Bonamia poses substantial threat to flat oysters, and its discovery off the island was confirmed by New Zealand’s Ministry of Primary Industries (MPI) on May 31st, much to the alarm of scientists from the Cawthron Institute, one of the leading global players in the culture of bivalves.
The institute’s Aquaculture Group Manager, Dr Serean Adams, explained the need for research in this area, saying: "Bonamia ostreae was discovered at the top of the South Island two years ago and has now been found at Stewart Island farms.
"We know European flat oysters have been impacted by this pathogen, and indications from overseas research suggests selective breeding for resilience is possible. Much of our current knowledge is based on the experiences of countries with related oyster species.
"There’s a need for targeted research on the New Zealand species and we hope to work with Government agencies and industry on this."

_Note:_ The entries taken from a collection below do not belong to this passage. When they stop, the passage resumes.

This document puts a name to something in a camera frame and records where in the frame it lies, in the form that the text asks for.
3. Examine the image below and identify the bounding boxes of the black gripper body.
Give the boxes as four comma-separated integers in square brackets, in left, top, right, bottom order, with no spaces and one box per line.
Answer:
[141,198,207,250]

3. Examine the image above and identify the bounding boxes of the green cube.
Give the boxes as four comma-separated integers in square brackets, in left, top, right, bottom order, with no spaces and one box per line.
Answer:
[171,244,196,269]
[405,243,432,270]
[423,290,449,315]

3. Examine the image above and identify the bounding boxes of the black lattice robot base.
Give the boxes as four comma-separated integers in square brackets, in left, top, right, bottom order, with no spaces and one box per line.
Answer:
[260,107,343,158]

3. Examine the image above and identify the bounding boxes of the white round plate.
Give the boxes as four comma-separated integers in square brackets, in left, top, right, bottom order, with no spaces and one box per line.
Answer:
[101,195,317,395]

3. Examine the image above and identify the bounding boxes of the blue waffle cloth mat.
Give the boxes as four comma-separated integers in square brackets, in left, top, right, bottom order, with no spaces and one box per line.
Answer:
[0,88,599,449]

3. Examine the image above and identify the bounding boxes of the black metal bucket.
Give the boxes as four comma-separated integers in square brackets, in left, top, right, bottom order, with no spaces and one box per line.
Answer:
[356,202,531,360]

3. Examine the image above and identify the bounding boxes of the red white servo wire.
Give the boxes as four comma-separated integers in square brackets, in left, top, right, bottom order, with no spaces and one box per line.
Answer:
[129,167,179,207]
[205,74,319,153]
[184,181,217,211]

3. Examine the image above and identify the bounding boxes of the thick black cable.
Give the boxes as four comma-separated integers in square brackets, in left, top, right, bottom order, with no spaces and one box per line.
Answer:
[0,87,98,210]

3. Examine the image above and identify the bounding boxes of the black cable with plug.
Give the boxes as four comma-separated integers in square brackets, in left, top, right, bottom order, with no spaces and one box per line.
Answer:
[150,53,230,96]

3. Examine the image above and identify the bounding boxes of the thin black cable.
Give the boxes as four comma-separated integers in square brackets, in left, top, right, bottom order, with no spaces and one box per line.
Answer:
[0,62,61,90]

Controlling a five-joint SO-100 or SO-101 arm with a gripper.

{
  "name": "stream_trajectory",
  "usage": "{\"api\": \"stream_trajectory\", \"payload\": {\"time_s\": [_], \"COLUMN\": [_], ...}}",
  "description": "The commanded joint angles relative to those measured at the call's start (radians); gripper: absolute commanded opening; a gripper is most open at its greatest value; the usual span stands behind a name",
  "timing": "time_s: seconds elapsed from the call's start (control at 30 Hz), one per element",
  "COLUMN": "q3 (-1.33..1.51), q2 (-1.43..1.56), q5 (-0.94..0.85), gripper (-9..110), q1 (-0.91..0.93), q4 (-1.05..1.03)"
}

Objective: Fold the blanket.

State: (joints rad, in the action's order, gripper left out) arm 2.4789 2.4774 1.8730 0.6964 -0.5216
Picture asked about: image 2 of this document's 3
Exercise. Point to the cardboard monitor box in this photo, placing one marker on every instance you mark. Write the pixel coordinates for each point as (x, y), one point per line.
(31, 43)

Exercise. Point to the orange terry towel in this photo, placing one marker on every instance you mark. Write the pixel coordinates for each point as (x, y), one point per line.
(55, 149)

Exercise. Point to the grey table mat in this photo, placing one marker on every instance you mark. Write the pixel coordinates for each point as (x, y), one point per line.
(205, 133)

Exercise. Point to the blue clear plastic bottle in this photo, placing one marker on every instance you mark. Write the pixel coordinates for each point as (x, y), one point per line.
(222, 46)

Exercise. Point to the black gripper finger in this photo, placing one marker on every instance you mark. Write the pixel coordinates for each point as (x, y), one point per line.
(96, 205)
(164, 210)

Cawthron has a wealth of relevant experience; having successfully bred herpes-resilient Pacific oysters, following the 2010 ostreid herpes (OsHV-1) virus outbreak.
"With our background in shellfish health and selective breeding, the Cawthron Aquaculture Group is well-placed to respond to the Bonamia ostreae parasite.
"The ostreid herpes virus almost wiped out New Zealand’s Pacific oyster stocks in 2010 so our team worked fast to breed strong, virus resilient families. Now in 2017, the New Zealand Pacific oyster industry is thriving," Dr Adams said.
Cawthron’s Aquaculture Group is currently working on a research strategy document for the New Zealand flat oyster aquaculture industry, as part of the Ministry of Business, Innovation and Employment (MBIE) cultured shellfish programme.
They operate a purpose-built aquaculture research facility in Nelson, the Cawthron Aquaculture Park, which is the largest of its kind in the Southern Hemisphere.
Cawthron Institute recognises the vigilance of the MPI’s surveillance programme and their efforts to limit the further spread of Bonamia ostreae.